3. Marriage Roles are Shifting – As the article unfolds you read about how the average age for marriage and parenthood is rising due to academic and career pursuits, the previous generation not making it attractive, and the erosion of traditional values. Looking at this through the lens of a biblical worldview, what really is taking place is a shifting of roles in society, marriage, and the home. To be blunt, women are leading men and men are submitting to women in those three areas. That is not how God designed those areas to be operated according to Genesis 2:21-25; Deuteronomy 6:1-9; Ephesians 5:22-33; and Colossians 3:18-21. Furthermore, the reason many parents are micro-managing is due to the fact they are neglecting their roles in marriage and the home. The roles of husband and wife have been replaced with the roles of father and mother. They are not focused on each other, but on their children. In other words, they pay more attention to, do more things for, give more time to, talk more about, and give more concerned about their children than they do about each other. Because of this inside-out, upside-down family situation it leads to divorce, encourages micro-parenting, and extends the road to adulthood for the next generation. Why is this happening? #4

4. Selfishness – Throughout this New York Times article you will notice self-centered comments being made by the interviewees. This just confirms what the Bible states about the culture we live in of pride and selfishness (2 Timothy 3:1-5). The root of dysfunctional marriages and parenting is caused by selfishness, the desire to please self. Therefore, this selfishness is being transferred to the next generation and is being manifested by their unwillingness to take on adult responsibility. Selfish living always bears sinful consequences.

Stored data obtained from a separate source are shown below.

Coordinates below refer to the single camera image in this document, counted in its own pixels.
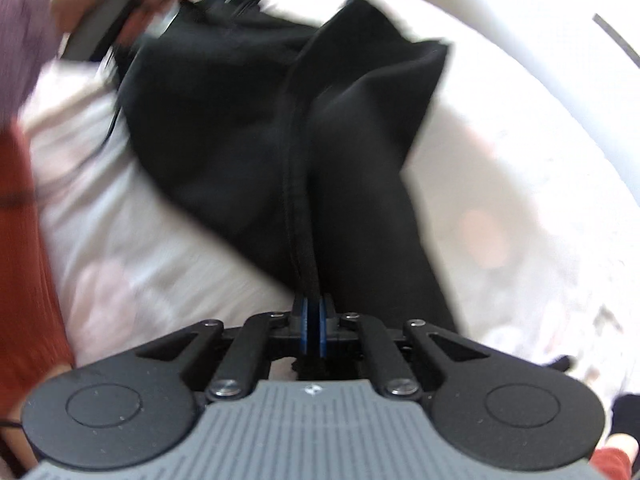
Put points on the person's left forearm lilac sleeve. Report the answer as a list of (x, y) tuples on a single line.
[(25, 25)]

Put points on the person's orange ribbed garment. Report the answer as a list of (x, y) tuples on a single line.
[(25, 260)]

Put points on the dark wall strip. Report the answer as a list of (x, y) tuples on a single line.
[(615, 35)]

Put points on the black pants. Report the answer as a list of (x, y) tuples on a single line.
[(250, 135)]

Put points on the dark cloth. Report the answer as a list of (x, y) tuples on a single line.
[(626, 412)]

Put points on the white floral bed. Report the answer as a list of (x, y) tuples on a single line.
[(150, 240)]

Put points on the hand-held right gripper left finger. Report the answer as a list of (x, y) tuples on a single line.
[(302, 325)]

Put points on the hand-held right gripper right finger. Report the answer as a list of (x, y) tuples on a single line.
[(324, 325)]

In summary, selfish living results in faulty marriages and insecure parenting which causes the next generation to refuse personal responsibility and ultimately extends the road to adulthood.  

We often joke about not wanting to grow up and being a “toys-r-us” kid for the rest of our life, but this trend is killing the next generation and causing us to miss out on an awesome opportunity to biblically shepherd them.

What does the article show us? It shows us that young adults are searching for answers in a world that provides none. 20-somethings and 30-somethings are prime candidates for the joy and success that Christ can bring!